To their credit, the social democratic New Democratic Party has recognized that there is a problem and is putting forward solutions. However, even though NDP MPs like Yvon Godin proposed the correct (and popular) idea of nationalization, the leadership has settled on the reformist half-measure of price regulation. Price regulation will not work and is essentially utopian while the oil industry is in private hands. If price regulation is to have any significant impact on improving the lives of working people then it would significantly cut into the profits of the oil companies. But when there is a global oil market, and under NAFTA the USA is willing to pay top dollar for Canadian oil, why would Petro Canada, Imperial Oil and Shell bother selling their gas to Canadians at reduced profits? There would be massive gas shortages. Alternatively, if the regulation is intended only to stop extreme price gouging, then we would still be paying about 95-cents per litre. This is still way too high for most working class families and there would still be supply shortages. The problem comes from trying to calculate what is an “acceptable” level of exploitation. Marxists answer that the acceptable level is zero. The contradiction of reformism is what TV psychologist Dr. Phil might tell one of his guests, “if you don’t own the problem, you cain’t change it.”
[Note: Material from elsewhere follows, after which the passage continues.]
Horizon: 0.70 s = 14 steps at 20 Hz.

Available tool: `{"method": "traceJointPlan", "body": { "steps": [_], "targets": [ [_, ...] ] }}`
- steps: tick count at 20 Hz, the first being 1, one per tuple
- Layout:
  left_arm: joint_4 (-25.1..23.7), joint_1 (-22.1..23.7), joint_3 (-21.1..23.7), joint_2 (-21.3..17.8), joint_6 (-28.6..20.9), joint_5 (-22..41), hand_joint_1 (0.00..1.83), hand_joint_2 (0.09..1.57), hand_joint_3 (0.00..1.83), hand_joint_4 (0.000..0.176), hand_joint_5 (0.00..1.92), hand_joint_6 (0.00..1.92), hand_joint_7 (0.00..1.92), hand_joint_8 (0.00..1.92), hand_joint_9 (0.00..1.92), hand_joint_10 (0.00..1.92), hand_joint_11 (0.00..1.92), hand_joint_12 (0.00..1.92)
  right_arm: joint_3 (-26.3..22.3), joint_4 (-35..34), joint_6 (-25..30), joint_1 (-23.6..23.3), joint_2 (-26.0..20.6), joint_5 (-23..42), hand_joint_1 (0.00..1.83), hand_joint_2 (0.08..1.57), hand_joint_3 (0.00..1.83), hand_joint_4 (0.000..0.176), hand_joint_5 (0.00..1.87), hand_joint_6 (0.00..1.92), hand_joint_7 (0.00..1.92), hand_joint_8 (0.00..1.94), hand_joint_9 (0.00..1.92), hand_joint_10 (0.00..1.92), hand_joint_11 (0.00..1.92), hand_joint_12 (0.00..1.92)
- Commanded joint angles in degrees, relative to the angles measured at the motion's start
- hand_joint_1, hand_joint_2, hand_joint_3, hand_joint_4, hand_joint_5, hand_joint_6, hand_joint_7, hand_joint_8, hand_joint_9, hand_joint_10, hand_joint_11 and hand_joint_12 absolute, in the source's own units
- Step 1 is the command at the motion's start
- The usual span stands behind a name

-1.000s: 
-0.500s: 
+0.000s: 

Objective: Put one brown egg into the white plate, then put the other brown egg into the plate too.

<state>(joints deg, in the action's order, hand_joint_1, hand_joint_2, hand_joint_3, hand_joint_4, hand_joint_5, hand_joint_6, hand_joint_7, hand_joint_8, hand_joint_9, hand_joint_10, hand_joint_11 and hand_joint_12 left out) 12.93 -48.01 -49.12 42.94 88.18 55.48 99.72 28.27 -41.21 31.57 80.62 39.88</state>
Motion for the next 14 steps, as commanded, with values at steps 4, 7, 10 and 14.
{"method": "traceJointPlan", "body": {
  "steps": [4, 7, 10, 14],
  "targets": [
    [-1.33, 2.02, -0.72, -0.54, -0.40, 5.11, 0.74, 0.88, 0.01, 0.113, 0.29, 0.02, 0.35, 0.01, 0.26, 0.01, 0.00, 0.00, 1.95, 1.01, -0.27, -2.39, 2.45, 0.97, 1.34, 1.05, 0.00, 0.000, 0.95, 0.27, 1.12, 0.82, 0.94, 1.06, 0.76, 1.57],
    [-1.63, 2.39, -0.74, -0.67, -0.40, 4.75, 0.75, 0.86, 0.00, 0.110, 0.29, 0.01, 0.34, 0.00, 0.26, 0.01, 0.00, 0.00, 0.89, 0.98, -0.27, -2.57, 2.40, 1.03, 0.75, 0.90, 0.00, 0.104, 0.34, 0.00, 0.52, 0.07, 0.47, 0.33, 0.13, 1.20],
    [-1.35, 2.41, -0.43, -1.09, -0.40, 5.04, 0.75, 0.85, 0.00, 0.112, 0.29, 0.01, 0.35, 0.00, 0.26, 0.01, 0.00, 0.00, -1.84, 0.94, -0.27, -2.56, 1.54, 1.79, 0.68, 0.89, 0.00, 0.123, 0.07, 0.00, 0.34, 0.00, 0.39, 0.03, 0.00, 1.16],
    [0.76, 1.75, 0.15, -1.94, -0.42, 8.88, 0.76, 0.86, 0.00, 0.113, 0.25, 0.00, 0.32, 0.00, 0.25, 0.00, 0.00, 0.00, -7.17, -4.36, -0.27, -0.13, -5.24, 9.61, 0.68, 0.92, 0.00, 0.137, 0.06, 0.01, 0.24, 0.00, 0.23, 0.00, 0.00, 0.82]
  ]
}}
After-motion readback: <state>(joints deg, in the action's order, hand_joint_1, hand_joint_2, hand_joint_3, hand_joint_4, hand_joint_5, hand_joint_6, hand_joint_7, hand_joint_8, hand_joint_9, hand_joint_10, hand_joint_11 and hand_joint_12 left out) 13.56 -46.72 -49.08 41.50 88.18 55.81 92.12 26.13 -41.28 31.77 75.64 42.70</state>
If workers pump the crude out of the ground, workers run the refineries, workers transport the product around the world, and workers staff the gas stations, then why should the capitalists make super-profits off our backs? Venezuela has a similar population size and produces about the same amount of gas as Canada, however Venezuelans can fill their tanks for about $2! The difference is that the Venezuelan oil industry is nationalized and now there are even moves to increase efficiency through workers’ control. The reformists may answer that such a radical move as nationalization would not be popular and would make the corporations freak. We need only remind our jittery social democratic friends of the 49% support for public ownership of oil and that if a serious campaign was organized millions could be mobilized and would vote to counteract the opposition of the corporations. Support for nationalization of the gas industry is more than double the support for the federal NDP. Around the world people are fighting for control of their natural resources. In Bolivia and Ecuador, revolutionary movements have been sparked off over this issue. Indonesia and Nigeria are on the verge of similar conflicts. Even in Canada, the truckers in BC and New Brunswick have blockaded ports and highways in protest. Increasingly, people are linking the results of capitalist control of natural resources to the crisis of the whole capitalist system. The capitalists could find that oil is explosive in more ways than one. Nationalization under workers’ control is the only solution.

Fightback joins the CBC and Telus workers, and our sisters and brothers around the world, who are fighting against contracting out, casualization, and all forms of privatization.